In an article published on April 19, 2016 the National Food Institute at the Technical University of Denmark (DTU Food) reports on the results of a laboratory animal study examining the effects bisphenol A (BPA, CAS 80-05-7) on growth, brain development and the reproductive system in rats. Ulla Hass, professor and head of the research group on reproductive toxicology at DTU Food, and colleagues, exposed rats in foetal life and during lactation to low and high doses of BPA. The researchers found that particularly low doses of BPA affect the animals’ development. Female rats exposed to the lowest BPA dose during early life had increased body weight as adults and exhibited behavioral changes in the direction of male behavior. Male rats exposed to the lowest BPA dose had increased growth of mammary gland tissue, and decreased sperm count as adults. These effects were not observed at the higher BPA doses. Further, mammary gland changes possibly indicative of an early stage of breast cancer were observed in aging rats exposed to the second lowest dose of BPA. The study results are published in two articles in the peer-reviewed journal Andrology, reporting on the effects of BPA exposure on mammary gland development and sperm count and behavior, respectively.
Based on their results, Hass and colleagues recommend a tolerable daily intake (TDI) of 0.7 µg/kg body weight/day or lower in order to sufficiently protect humans from the endocrine disrupting effects of BPA. The European Food Safety Authority (EFSA) set the TDI for BPA to 4 µg/kg body weight/day in January 2015 (FPF reported).
The study is particularly noteworthy because it was carried out following Good Laboratory Practice (GLP) standards, a framework for reporting of scientific studies introduced in 1978 following several cases of scientific misconduct in commissioned testing of chemicals for the purpose of risk assessment (Myers et al. 2009). GLP studies are often considered “gold standard” in chemical risk assessment. In the present study, Hass and colleagues reproduce low dose effects of BPA exposure during early life from earlier non-GLP studies. As such, the present study may assist risk assessors in evaluating BPA’s low dose effects.
The study by Hass et al. is however not considered helpful by all. In a commentary article published on April 22, 2016 by the American Council on Science and Health (ACSH), journalist Josh Bloom calls DTU Food’s study “laughably-flawed” and claims that “there are small differences between the controls and BPA-treated rats, and a less-than-convincing pattern or trend” regarding the BPA-effects reported by the DTU researchers.

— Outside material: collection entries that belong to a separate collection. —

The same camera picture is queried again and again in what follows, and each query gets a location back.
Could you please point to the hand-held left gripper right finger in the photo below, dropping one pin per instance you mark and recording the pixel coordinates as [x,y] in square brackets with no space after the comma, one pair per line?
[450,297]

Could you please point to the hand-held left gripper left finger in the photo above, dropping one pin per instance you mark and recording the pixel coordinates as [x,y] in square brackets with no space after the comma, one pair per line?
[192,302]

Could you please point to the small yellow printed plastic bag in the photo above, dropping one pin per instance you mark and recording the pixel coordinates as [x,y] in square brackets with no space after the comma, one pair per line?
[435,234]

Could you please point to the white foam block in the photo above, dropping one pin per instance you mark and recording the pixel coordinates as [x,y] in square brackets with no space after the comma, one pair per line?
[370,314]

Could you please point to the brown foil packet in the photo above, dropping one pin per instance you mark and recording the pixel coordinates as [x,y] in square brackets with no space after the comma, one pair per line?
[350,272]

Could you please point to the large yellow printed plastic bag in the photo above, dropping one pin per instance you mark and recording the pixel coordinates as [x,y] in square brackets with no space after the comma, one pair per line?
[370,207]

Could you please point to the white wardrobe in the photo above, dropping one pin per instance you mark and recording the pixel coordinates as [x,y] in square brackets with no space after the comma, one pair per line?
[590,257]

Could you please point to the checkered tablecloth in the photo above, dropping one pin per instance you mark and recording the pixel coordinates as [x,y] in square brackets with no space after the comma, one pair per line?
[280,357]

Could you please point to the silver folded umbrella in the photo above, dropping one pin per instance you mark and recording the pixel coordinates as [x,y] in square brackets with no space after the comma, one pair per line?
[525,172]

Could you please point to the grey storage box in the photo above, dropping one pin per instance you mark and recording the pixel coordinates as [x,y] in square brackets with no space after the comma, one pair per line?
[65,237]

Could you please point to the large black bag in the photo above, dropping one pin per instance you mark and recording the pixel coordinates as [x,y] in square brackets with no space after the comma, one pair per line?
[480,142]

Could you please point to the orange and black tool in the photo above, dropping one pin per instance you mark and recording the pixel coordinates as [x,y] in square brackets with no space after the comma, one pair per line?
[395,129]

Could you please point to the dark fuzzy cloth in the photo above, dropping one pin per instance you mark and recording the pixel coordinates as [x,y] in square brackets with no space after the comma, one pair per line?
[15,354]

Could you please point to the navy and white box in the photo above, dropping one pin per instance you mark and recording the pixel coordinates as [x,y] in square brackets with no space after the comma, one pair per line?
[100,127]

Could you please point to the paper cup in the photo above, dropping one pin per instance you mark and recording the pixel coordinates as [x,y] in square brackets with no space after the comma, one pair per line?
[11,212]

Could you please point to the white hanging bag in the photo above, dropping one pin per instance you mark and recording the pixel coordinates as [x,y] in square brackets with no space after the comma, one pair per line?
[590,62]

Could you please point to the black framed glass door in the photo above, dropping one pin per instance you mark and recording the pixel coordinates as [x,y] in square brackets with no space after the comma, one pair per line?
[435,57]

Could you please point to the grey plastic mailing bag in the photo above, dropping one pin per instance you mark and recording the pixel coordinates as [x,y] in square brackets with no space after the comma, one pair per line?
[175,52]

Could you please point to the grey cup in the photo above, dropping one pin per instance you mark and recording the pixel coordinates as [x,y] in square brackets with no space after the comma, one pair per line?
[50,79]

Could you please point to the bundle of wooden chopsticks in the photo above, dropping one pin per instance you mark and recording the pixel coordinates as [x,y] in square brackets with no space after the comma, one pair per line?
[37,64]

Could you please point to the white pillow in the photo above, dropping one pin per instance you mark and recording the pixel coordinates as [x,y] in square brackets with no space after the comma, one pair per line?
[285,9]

DTU Food (April 19, 2016). “Bisphenol A in low doses can affect the reproductive system and behavior.”
Science Daily (April 19, 2016). “Bisphenol A in low doses can affect the reproductive system, behavior.”
Josh Bloom (April 22, 2016). “A study is rotten in the state of Denmark, and here’s why.” American Council on Science and Health
Philip Lightowlers (May 4, 2016). “Danish institute says study confirms BPA low-dose effects.” Chemical Watch
Mandrup, K. et al. (2016). “Low-dose effects of bisphenol A on mammary gland development in rats.” Andrology (published online April 18, 2016).
Hass, U. et al (2016). “Low-dose effect of developmental bisphenol A exposure on sperm count and behaviour in rats.” Andrology (published April 18, 2016).
Myers, J.P. et al. (2009). “Why public health agencies cannot depend on Good Laboratory Practices as a criterion for selecting data: The case of bisphenol A.” Environmental Health Perspectives 117(3):309-315.